## The task
Word for word, copy all the data and drop the pictures.

## Provided material
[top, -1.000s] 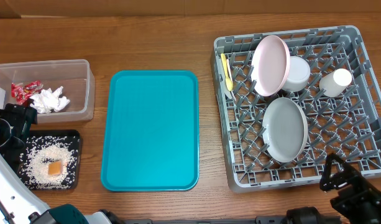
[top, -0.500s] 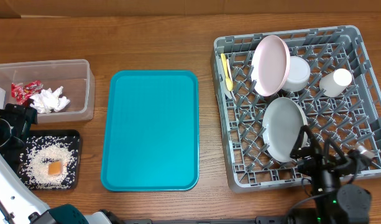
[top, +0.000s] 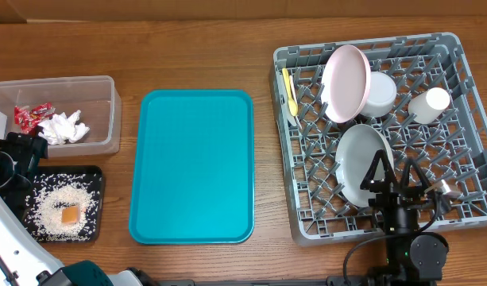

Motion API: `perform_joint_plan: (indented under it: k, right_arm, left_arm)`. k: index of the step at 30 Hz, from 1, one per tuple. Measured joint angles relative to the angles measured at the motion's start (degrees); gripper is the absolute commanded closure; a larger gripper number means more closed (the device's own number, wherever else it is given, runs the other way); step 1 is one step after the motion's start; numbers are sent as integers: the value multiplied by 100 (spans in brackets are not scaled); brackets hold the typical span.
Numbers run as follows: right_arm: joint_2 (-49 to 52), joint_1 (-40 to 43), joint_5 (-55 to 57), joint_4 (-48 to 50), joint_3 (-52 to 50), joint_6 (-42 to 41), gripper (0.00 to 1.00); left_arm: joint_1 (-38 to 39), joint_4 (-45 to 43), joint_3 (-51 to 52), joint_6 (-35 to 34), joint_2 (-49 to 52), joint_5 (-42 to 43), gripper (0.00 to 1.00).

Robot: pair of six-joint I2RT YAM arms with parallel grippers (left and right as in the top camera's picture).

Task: Sort waste into correct bins and load items into the dishwasher rack

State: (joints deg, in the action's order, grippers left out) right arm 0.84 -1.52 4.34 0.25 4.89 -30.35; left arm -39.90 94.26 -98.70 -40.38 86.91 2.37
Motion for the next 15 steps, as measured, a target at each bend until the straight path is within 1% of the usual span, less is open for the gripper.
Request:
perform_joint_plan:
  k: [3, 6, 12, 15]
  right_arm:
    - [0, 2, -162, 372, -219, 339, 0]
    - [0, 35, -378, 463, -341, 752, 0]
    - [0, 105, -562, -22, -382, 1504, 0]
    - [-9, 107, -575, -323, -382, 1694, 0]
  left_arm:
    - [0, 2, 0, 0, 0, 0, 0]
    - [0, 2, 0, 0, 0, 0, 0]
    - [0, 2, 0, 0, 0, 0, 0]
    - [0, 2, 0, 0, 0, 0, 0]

## Output of the task
[top, -1.000s] 
[top, -0.500s] 
[top, +0.000s] 

Motion API: `perform_joint_plan: (indented under it: k, right_arm, left_arm)`. k: index of the step at 30 Hz, from 1, one per tuple. Measured joint angles relative to the angles measured at the motion's start (degrees); gripper is the absolute commanded closure; a larger gripper number means more closed (the device's own number, wherever else it is given, runs the other way); step 1 is one step after the motion's start; numbers are sent as integers: the value multiplied by 100 (spans in brackets are not scaled); brackets hold the typical span.
Numbers run as follows: right_arm: joint_2 (-49 to 52), joint_1 (-40 to 43), joint_5 (-55 to 57), joint_4 (-48 to 50), joint_3 (-52 to 50), joint_6 (-42 to 41), gripper (0.00 to 1.00); left_arm: joint_1 (-38 to 39), joint_4 (-45 to 43), joint_3 (-51 to 52), joint_6 (-35 to 34), joint_2 (-49 to 52), joint_5 (-42 to 43), gripper (0.00 to 1.00).

Robot: pair of six-joint I2RT YAM arms with parallel grippers (left and right as in the top camera's picture).

Task: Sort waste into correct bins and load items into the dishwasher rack

State: (joints deg, in the action's order, grippers left out) right arm 0.84 -1.52 4.34 0.25 4.89 -30.35; left arm -39.90 94.26 -98.70 -40.38 86.91 2.37
Motion for the next 15 steps, as measured, a target at each bend until the straight path is within 1% of the usual span, less is open for the gripper.
Request:
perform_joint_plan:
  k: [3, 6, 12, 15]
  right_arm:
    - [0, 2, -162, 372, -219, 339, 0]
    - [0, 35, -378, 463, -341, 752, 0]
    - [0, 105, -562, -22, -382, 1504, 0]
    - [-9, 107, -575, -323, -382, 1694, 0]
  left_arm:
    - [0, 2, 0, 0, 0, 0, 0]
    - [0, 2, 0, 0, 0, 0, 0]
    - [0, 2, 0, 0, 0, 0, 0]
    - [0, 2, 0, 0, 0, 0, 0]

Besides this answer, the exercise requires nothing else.